## [What you are asked to do]
Set down the complete data exactly as it appears below.

+ + + + + + +

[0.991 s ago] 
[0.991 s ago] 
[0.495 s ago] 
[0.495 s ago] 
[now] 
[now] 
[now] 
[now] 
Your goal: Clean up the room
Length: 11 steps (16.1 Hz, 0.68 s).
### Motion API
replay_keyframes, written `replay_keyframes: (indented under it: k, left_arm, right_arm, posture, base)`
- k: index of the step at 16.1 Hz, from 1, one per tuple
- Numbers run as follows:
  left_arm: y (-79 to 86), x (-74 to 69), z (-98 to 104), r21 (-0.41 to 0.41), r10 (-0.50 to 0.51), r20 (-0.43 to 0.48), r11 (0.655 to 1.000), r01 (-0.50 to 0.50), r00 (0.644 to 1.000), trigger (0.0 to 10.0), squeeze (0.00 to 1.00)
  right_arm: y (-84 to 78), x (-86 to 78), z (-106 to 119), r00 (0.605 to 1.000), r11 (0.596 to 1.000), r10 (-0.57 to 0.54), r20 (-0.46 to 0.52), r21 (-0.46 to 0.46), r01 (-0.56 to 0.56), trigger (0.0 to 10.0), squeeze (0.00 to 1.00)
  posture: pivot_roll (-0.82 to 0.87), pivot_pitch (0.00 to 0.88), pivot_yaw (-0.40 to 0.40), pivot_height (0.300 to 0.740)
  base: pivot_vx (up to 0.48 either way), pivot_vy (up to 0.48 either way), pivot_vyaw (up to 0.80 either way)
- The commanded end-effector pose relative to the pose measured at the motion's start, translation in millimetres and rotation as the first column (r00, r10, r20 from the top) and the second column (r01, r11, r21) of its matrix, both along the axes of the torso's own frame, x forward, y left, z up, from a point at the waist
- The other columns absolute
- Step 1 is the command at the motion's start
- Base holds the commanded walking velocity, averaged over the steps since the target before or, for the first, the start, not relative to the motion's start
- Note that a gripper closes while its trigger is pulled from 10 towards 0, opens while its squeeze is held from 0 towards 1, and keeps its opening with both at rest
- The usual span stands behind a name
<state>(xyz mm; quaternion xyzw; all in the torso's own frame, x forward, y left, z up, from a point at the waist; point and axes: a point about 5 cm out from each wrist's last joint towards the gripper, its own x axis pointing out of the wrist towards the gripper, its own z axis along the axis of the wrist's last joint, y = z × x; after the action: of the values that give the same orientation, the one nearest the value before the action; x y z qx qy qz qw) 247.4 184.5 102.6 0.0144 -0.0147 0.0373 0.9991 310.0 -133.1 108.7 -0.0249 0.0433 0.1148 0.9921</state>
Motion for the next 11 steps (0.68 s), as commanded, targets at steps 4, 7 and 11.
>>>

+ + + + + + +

## [Reply]
[0.991 s ago] 
[0.991 s ago] 
[0.495 s ago] 
[0.495 s ago] 
[now] 
[now] 
[now] 
[now] 
Your goal: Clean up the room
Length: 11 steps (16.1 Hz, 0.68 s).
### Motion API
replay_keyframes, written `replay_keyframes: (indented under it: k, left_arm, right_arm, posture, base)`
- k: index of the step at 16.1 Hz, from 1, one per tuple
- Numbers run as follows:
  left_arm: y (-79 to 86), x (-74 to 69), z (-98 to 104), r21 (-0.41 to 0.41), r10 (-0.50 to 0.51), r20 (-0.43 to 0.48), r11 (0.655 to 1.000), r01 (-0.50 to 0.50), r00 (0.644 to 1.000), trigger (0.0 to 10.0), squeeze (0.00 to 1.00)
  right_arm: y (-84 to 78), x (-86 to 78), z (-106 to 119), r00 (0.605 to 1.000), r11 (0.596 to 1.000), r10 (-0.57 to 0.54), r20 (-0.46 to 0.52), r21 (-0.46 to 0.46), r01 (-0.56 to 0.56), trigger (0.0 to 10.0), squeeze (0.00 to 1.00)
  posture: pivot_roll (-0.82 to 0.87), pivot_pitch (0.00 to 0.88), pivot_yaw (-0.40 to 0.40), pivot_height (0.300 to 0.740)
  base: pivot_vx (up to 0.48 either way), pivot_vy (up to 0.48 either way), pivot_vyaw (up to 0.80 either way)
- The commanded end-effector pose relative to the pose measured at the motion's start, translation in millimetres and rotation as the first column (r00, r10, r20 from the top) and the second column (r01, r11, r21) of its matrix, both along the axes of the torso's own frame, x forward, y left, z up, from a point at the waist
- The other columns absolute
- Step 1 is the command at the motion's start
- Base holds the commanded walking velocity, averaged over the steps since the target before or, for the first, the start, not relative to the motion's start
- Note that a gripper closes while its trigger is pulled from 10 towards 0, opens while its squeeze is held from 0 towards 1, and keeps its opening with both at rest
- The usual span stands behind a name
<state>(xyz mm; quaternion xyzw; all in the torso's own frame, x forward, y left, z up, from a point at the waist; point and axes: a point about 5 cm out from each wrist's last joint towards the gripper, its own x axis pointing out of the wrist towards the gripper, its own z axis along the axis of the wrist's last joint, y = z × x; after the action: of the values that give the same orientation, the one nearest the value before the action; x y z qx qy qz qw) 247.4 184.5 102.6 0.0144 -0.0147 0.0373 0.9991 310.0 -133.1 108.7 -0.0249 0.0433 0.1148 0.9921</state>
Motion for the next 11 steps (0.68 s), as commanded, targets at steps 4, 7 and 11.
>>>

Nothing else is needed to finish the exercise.